Unklar ist, welchen Eindruck der Vorstoß der Aktivisten in Nyon in der heißen Bewerbungsphase macht. Immerhin hat die Uefa die Menschenrechtsfrage auffallend hoch angesetzt - und den Türken da einen klaren Wettbewerbsnachteil attestiert. "Das Fehlen eines Aktionsplans im Bereich Menschenrechte gibt Anlass zur Sorge", heißt es in dem am Freitag publizierten Prüfbericht, hingegen sei das DFB-Angebot diesbezüglich "von hoher Qualität".

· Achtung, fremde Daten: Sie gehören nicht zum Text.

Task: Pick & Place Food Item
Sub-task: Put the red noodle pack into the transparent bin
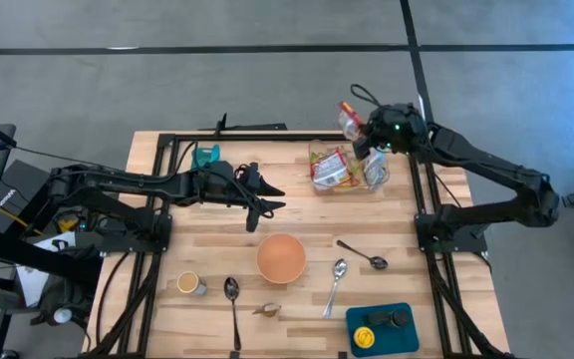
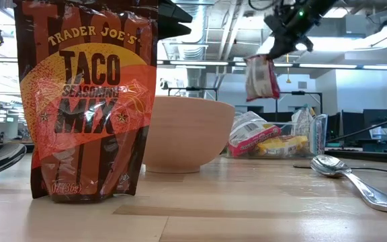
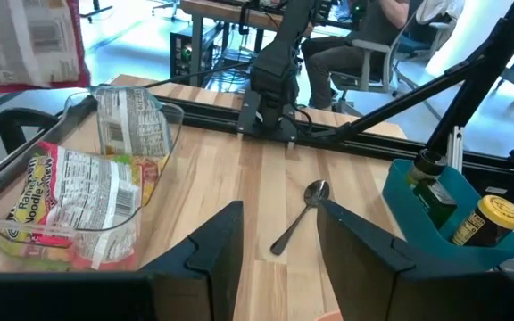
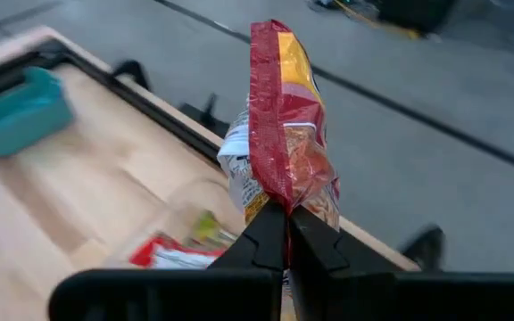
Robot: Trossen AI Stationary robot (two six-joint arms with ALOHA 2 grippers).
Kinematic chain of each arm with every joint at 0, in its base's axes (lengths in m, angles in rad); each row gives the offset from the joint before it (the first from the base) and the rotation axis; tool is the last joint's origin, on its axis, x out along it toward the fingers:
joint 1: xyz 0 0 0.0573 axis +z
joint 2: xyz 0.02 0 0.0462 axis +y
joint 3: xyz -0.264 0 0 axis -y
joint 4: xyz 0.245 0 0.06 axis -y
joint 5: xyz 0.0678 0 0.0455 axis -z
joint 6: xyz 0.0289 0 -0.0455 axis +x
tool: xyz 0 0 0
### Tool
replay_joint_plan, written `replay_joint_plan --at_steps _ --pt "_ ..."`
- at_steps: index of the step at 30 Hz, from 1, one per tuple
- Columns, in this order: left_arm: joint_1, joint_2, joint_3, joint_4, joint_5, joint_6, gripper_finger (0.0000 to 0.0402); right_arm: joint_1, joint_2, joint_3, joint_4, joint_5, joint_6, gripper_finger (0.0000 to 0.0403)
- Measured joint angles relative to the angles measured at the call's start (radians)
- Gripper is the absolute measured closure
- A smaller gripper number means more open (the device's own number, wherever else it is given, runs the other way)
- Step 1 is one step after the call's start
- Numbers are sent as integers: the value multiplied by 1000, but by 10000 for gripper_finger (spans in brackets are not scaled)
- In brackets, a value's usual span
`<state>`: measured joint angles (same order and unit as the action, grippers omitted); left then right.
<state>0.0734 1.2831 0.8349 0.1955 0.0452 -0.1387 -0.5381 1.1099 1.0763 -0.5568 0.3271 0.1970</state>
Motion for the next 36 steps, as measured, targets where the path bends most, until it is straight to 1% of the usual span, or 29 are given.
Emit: replay_joint_plan --at_steps 4,11,18,24,30,32,36 --pt "0 0 0 0 0 0 262 -42 0 0 -98 42 57 403" --pt "0 0 0 0 0 0 262 -52 0 0 -195 40 126 403" --pt "0 0 0 9 0 0 262 -51 0 0 -179 38 175 403" --pt "0 0 0 15 0 0 262 -50 1 0 -161 -11 221 403" --pt "0 0 0 15 0 0 262 -9 4 0 -180 -11 281 403" --pt "0 0 0 15 0 0 262 12 11 0 -190 10 302 403" --pt "0 0 0 15 0 0 262 47 38 0 -227 86 328 403"
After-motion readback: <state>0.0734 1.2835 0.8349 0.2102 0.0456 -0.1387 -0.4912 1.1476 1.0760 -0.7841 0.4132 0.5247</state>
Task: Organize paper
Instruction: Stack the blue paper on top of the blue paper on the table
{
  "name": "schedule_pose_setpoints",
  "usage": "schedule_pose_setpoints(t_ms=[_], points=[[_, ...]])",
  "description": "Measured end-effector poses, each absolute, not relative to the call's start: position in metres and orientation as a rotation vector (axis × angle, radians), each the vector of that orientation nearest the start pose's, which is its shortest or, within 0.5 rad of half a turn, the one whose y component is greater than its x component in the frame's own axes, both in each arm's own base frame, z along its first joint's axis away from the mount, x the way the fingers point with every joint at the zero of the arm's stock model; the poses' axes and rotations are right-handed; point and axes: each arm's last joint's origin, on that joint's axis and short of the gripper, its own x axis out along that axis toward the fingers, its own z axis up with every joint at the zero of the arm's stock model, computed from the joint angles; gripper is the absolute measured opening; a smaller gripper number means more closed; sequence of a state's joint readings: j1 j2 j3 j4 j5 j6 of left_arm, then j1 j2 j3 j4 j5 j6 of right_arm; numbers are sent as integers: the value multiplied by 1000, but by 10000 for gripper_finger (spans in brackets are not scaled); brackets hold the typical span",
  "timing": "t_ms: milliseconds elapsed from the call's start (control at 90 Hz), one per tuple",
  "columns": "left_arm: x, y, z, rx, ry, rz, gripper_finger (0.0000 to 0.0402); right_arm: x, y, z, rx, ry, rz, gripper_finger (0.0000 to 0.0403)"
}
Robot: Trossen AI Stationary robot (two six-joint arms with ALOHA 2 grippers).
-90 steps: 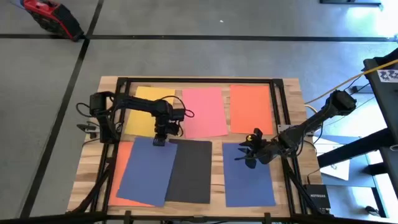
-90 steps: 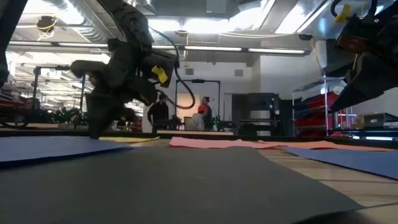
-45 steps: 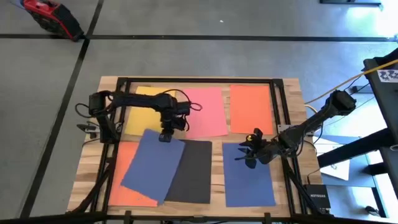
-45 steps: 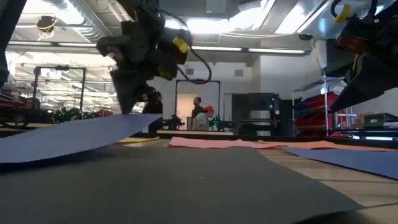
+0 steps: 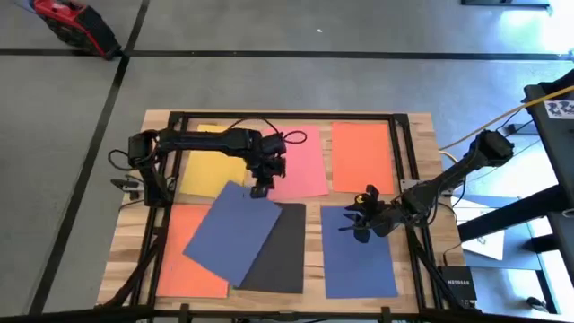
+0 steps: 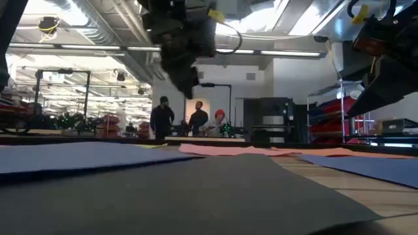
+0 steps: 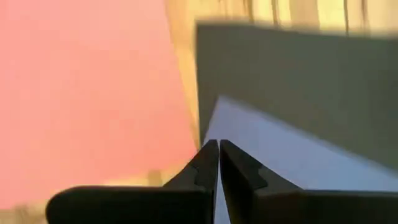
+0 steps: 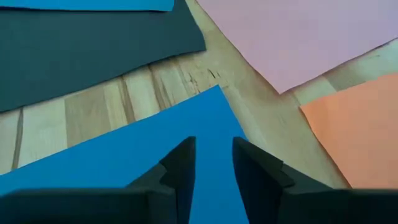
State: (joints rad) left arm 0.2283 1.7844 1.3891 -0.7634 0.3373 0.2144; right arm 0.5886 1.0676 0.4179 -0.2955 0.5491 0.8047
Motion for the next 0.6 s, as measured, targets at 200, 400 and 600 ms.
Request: schedule_pose_setpoints(t_ms=[200, 400, 600], points=[[358, 69, 236, -117, 1080, -225, 0, 157, 86, 159, 255, 740, -276, 95], [343, 68, 226, -20, 1267, -133, 0, 157, 86, 159, 255, 740, -276, 95], [328, 66, 202, 36, 1384, -159, 11, 157, 86, 160, 256, 739, -276, 95]])
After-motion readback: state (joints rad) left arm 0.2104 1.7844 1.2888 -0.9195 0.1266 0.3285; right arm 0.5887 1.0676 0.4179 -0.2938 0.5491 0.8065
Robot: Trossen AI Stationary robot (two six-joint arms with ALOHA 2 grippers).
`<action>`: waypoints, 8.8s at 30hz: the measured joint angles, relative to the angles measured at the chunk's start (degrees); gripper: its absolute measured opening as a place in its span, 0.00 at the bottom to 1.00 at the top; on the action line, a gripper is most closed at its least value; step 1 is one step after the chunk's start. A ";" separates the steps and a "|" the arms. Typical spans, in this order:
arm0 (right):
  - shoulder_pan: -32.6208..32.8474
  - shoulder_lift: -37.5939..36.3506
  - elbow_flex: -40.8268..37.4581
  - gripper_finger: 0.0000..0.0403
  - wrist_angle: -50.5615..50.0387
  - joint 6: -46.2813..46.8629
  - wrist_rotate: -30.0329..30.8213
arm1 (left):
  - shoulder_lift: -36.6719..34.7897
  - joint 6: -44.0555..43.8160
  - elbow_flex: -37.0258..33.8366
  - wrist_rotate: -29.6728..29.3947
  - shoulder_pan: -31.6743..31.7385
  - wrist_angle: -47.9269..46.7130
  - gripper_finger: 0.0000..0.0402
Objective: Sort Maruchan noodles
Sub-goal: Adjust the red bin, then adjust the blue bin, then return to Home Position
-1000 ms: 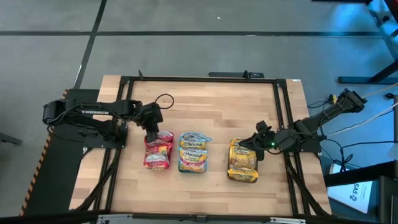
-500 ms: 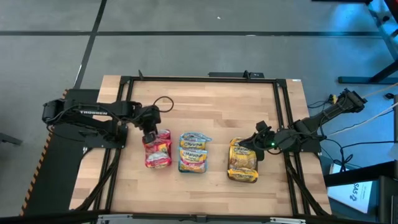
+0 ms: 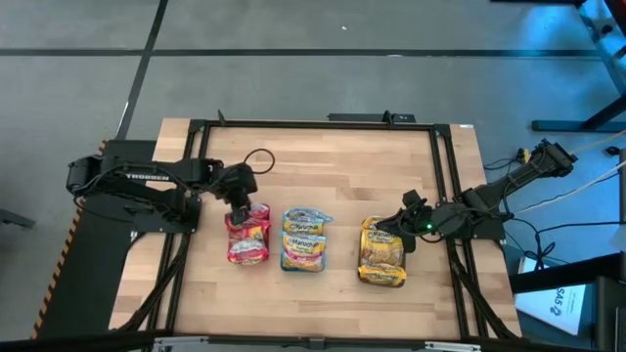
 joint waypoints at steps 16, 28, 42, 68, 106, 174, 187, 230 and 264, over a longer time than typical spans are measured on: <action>0.01 0.00 0.00 0.10 -0.60 -0.69 0.04 | -0.07 -0.33 0.16 3.85 -1.57 4.44 0.01; 0.00 0.00 0.00 0.10 -0.60 -0.69 0.08 | -0.09 -0.31 0.16 -2.63 -1.57 3.14 0.01; 0.01 0.00 0.00 0.10 -0.38 -0.62 0.53 | -0.55 1.56 13.48 0.52 -2.35 2.17 0.01; 0.01 0.02 -0.03 0.10 -0.78 0.01 -9.71 | 21.06 -4.54 28.14 0.58 -16.30 -2.47 0.01; 0.01 0.00 -0.02 0.10 -3.44 -0.68 -19.30 | 34.21 -7.76 32.16 1.50 -19.74 -5.08 0.01; -0.01 0.00 0.00 0.10 2.30 -14.69 -6.84 | -27.13 -3.41 0.40 -9.86 -25.27 1.30 0.01; -0.65 -1.97 0.00 0.10 15.01 -44.11 -15.45 | -30.23 -2.92 0.14 -12.59 -25.27 1.18 0.01; -31.16 -45.07 -32.22 0.10 16.24 -54.19 -46.37 | -30.18 -2.86 0.14 -12.51 -25.27 1.08 0.01; -31.13 -44.65 -32.20 0.10 13.02 -55.59 -37.81 | -30.18 -2.86 0.14 -12.51 -25.27 1.07 0.01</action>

Weil das auch für andere zentrale Aspekte gilt, insbesondere für Finanzierungsfragen, darf vor der Wahl als gesichert gelten, dass die Uefa-Administration selbst lieber den deutschen Kandidaten küren würde. Zumal der Apparat an anderer Stelle, bei der Vorbereitung des Champions-League-Finales 2020 in Istanbul, gewisse Erfahrungen mit dem Organisations-Alltag am Bosporus macht. Andererseits waren technische Bewertungen in der Vergangenheit selten Gradmesser für Fußball-Wahlen. Aufschlussreicher ist der Blick hinter die Kulissen, wo stets mit harten Bandagen um diese Milliarden-Events gerungen wird; meist bis in die letzten Stunden.